When I was pregnant with Morgan, I worried that she would inherit my seasonal allergies, that I might have forgotten to take my prenatal vitamin, etc. When she was born, I worried that I would make mistakes that would cause damage to this perfect creation of God. I never worried that she might be "too smart" . . .

Monday, May 20, 2013

wonderful story to share - 2e kids

Every person with a learning disability has challenges - things that don't come as easily for them as the average person. 2e kids, or twice exceptional people, have the added tension of being highly gifted, which can often mean assumptions about what test score you should get, how quickly you should learn, how you think of yourself compared to others, etc . . . This story adds yet another piece to the mix. What a beautifully written example!

 http://christinefonseca.wordpress.com/2013/05/20/resolute/

Tuesday, May 7, 2013

When to filter - gambling

I am not a gambler, but I used to hit the casinos when I was younger. I am certain that overall, it will lead to losses consistently, since the casinos remain in business.

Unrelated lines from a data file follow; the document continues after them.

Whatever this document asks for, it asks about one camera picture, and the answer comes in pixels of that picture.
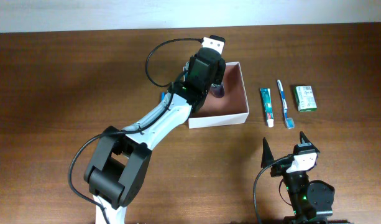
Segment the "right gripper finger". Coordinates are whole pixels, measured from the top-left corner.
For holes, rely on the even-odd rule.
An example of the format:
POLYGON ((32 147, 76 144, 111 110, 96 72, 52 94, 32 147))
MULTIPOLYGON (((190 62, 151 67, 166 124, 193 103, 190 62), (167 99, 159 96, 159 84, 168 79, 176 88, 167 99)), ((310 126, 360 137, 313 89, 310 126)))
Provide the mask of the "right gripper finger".
POLYGON ((299 146, 311 146, 311 141, 306 137, 303 131, 300 131, 300 143, 299 146))
POLYGON ((274 163, 274 157, 272 154, 272 151, 270 149, 270 146, 268 144, 268 141, 266 138, 263 138, 262 140, 262 160, 261 160, 261 168, 266 168, 274 163))

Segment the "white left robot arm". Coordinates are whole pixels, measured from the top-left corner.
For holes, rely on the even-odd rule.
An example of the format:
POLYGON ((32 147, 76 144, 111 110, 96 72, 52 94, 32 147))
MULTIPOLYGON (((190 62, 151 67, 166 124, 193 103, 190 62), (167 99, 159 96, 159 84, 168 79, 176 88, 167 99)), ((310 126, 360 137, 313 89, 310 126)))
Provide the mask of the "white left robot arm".
POLYGON ((122 208, 142 187, 153 149, 200 110, 211 85, 222 82, 225 68, 221 50, 200 48, 151 112, 123 129, 110 126, 98 136, 84 180, 97 198, 105 223, 121 221, 122 208))

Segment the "blue disposable razor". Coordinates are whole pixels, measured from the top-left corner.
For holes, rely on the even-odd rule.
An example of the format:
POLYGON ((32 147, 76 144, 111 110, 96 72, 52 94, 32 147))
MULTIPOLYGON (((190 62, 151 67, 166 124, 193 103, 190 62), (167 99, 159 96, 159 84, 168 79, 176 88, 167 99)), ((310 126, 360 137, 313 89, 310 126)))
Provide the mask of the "blue disposable razor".
POLYGON ((164 92, 161 92, 161 97, 160 97, 161 101, 162 101, 164 98, 165 98, 165 93, 164 93, 164 92))

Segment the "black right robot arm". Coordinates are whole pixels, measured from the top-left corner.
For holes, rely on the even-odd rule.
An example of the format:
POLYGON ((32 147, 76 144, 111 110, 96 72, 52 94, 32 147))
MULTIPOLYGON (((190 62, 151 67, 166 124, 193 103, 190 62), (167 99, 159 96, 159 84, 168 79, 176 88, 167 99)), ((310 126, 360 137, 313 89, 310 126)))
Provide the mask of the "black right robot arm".
POLYGON ((330 220, 333 215, 335 188, 322 180, 309 180, 308 171, 316 166, 320 154, 319 149, 300 132, 300 143, 296 144, 293 152, 279 159, 273 157, 270 146, 263 138, 262 170, 258 173, 253 184, 254 209, 259 223, 262 219, 258 213, 256 202, 257 181, 260 176, 270 169, 271 177, 281 177, 280 184, 285 184, 289 205, 293 215, 283 219, 283 223, 319 224, 319 223, 348 223, 348 220, 330 220))

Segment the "purple pump soap bottle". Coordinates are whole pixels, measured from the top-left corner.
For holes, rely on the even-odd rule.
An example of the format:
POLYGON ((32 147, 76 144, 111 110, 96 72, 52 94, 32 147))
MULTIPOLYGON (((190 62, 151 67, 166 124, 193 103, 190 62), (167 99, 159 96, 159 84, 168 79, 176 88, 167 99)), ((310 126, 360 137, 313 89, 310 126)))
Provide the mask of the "purple pump soap bottle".
POLYGON ((212 84, 210 87, 210 92, 215 98, 222 98, 225 94, 224 85, 212 84))

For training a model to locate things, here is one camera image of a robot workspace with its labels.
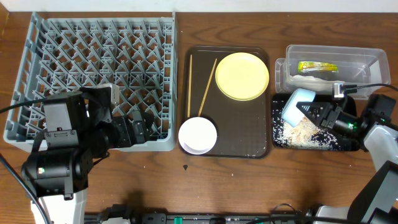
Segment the light blue bowl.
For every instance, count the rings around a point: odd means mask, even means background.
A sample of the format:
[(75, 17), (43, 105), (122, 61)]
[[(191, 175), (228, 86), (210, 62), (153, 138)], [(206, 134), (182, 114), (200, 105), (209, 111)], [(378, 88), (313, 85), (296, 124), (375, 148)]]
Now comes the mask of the light blue bowl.
[(286, 102), (281, 118), (291, 127), (295, 128), (304, 118), (304, 114), (297, 108), (298, 102), (312, 102), (315, 98), (316, 92), (306, 90), (303, 88), (296, 89)]

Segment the white napkin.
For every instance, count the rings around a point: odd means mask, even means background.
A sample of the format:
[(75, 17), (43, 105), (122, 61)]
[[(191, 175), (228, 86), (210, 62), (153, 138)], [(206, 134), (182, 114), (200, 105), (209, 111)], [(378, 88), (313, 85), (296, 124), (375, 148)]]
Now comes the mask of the white napkin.
[(326, 81), (314, 76), (295, 75), (290, 77), (291, 85), (312, 91), (330, 91), (334, 81)]

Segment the green yellow snack wrapper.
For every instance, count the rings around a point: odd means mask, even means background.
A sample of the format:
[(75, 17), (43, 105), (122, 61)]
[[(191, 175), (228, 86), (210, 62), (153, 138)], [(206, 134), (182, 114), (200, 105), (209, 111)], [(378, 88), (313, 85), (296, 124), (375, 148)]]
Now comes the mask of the green yellow snack wrapper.
[(297, 66), (298, 72), (338, 72), (338, 66), (327, 62), (300, 61)]

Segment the pink white bowl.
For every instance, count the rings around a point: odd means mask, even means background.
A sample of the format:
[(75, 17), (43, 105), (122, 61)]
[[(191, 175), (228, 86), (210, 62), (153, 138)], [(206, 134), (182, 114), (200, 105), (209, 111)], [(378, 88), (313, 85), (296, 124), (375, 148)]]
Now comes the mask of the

I do have to gamble regularly, however. I have to decide when and how much to filter my answers to people.  I've heard many people use the term filter related to someone lacking tact or other similar things related to conversation. Well, I need that, but it goes a step further among our "special population" which is my daughter's favorite term for people like us.

Last weekend, I was at an event by myself, kidless, and among people who mostly don't know me. I was looking forward to a normal day, meaning without our special circumstances being part of it. No such luck. 

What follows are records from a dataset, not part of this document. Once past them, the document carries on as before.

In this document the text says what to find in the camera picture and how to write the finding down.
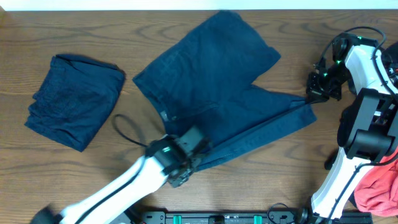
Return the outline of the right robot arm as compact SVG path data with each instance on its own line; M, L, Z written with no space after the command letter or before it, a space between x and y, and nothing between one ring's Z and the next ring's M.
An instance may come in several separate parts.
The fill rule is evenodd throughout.
M382 43L346 30L327 45L333 65L320 57L308 76L311 103L341 99L349 83L356 95L341 114L338 150L325 162L330 171L310 203L297 213L296 223L359 223L369 215L344 215L345 203L361 179L373 168L397 159L396 64L386 59Z

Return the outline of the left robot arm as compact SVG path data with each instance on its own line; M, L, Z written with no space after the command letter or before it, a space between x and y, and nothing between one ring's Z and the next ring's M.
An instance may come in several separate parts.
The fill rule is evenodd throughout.
M41 209L31 224L111 223L115 218L165 183L176 188L196 172L210 140L196 127L183 136L165 135L153 141L144 155L117 179L83 201L55 214L49 206Z

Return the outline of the navy blue denim shorts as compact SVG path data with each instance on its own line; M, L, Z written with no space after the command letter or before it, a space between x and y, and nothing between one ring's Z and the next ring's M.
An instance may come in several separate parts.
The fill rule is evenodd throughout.
M133 79L168 134L192 126L210 138L209 169L305 128L316 120L301 96L254 84L280 59L239 14L221 11L191 30Z

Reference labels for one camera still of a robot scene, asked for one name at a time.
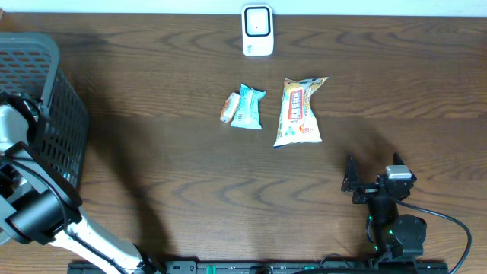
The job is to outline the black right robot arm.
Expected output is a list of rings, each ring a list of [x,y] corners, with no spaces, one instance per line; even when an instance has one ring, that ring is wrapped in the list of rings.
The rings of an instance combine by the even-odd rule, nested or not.
[[[413,261],[423,254],[425,220],[401,215],[397,208],[410,195],[416,181],[397,153],[393,155],[393,164],[369,183],[360,181],[355,162],[352,158],[347,160],[341,191],[351,192],[354,204],[368,207],[366,235],[376,247],[376,256],[371,260],[375,268],[381,263]]]

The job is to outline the yellow snack bag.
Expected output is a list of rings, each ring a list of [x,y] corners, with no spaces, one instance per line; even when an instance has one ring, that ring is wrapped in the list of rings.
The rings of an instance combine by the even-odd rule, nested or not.
[[[322,142],[317,118],[310,100],[327,79],[324,77],[295,81],[284,78],[282,105],[274,148],[304,142]]]

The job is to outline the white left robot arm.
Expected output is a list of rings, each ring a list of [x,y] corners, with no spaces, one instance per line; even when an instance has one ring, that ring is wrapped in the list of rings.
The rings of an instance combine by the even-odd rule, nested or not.
[[[37,127],[22,97],[1,94],[1,242],[61,247],[94,271],[166,273],[167,263],[88,217],[75,188],[31,149]]]

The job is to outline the orange snack packet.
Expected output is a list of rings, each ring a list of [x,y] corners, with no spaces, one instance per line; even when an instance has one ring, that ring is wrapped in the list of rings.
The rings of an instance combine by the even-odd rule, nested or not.
[[[223,123],[229,123],[233,119],[239,103],[240,103],[240,95],[235,92],[232,92],[224,102],[224,106],[222,107],[221,110],[220,120]]]

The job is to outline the teal snack packet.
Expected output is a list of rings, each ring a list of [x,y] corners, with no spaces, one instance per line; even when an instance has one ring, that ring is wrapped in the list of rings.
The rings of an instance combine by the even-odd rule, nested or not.
[[[240,102],[231,125],[237,128],[261,130],[259,101],[265,96],[266,91],[258,91],[245,84],[241,84]]]

I was scrapbooking, so inevitably, my daughter did come up in conversation. Some of the things in the pictures is entirely typical of her age and other parts are not. I enjoy having pictures of her being her own unique self, as most parents do. In the movie Good Will Hunting, Robin Williams' character says he loves that he knows his wife farts in her sleep because it's part of what makes her his wife - that he knows.

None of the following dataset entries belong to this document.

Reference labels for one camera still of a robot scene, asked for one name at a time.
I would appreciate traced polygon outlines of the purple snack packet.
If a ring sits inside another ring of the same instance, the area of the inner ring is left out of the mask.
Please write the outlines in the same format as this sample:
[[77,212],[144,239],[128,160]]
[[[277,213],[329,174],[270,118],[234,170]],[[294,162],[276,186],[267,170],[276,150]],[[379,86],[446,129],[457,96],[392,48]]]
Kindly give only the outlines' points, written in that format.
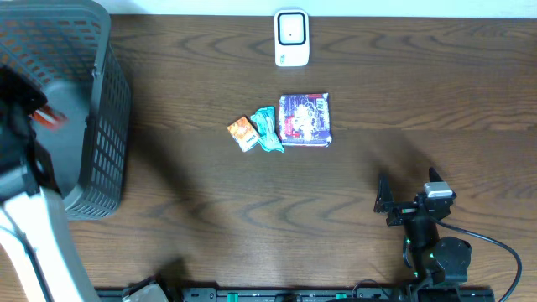
[[282,95],[278,119],[284,146],[325,148],[332,142],[328,93]]

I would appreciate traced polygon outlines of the teal wrapper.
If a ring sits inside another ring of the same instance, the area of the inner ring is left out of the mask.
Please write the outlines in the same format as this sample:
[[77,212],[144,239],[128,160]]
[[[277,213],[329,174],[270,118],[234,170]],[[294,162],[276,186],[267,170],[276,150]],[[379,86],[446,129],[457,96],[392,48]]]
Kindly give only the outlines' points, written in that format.
[[256,124],[259,133],[259,144],[265,152],[284,152],[284,146],[276,133],[275,107],[261,107],[250,120]]

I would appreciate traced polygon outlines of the orange snack packet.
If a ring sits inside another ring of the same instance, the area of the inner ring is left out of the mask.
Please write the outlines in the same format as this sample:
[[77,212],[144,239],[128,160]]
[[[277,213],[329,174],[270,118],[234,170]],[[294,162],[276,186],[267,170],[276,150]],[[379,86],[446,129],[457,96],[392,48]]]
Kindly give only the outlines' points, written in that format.
[[246,117],[240,117],[227,127],[228,132],[243,152],[247,152],[258,144],[259,134]]

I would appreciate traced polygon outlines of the red snack bar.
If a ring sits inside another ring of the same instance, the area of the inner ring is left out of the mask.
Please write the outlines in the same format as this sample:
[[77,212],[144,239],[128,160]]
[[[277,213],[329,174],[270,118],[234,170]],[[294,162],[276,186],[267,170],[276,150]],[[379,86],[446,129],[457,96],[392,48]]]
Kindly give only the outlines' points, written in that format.
[[64,113],[48,105],[36,109],[30,117],[38,124],[52,130],[62,127],[68,121]]

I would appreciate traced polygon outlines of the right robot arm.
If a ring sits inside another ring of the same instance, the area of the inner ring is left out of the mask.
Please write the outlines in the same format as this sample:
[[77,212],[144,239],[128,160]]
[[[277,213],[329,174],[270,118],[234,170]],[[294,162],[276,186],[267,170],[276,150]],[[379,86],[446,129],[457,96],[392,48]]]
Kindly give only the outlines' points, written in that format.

I remember a children's photographer from years ago talking about a photo shoot of a very young child who had been born with a partially formed hand. She remembered the mother being in tears with joy because the photographer had actually put the hand in the photographs, instead of avoiding it. At the time, I had no reason to suspect I would be the mother of an atypical child, but I still remember feeling sad for the mother dealing with avoidance from people, and I was proud of the photographer for being accepting and comfortable with the situation. Now, I remember that mother often, as I face the differences in my own child.

When someone asks a question like, "What grade is your daughter in" at times where I know it will reveal the abnormality of our situation, I have to take a gamble. Last weekend, I told them it was hard to know how much to say, and then asked if they really wanted to know. They did. Luckily, two women celebrated and marveled with me as different things came up with other pictures. There was conspicuous silence from others, but on this occasion, noone was outwardly ugly. I consider that a gamble that paid off. Maybe it's sad when mostly silence is considered payout, but . . . I will celebrate the positivity from a few and silence from the many.

I met another family this week with a mother who held her breath as a kindergarten-aged son brought a stack of chapter books into the room. I told the boy that I like that series and why in my best guess of an appropriate manner (age? intellect? I don't know, so I guessed), and the mom looked stunned. We then had a lovely conversation about how wonderful it is not to have to control the flinching instinct or stop our children from talking prematurely because of others' discomfort in those situations. I hope to see more of that family.

Wishing you a week of being accepting and of accepting others.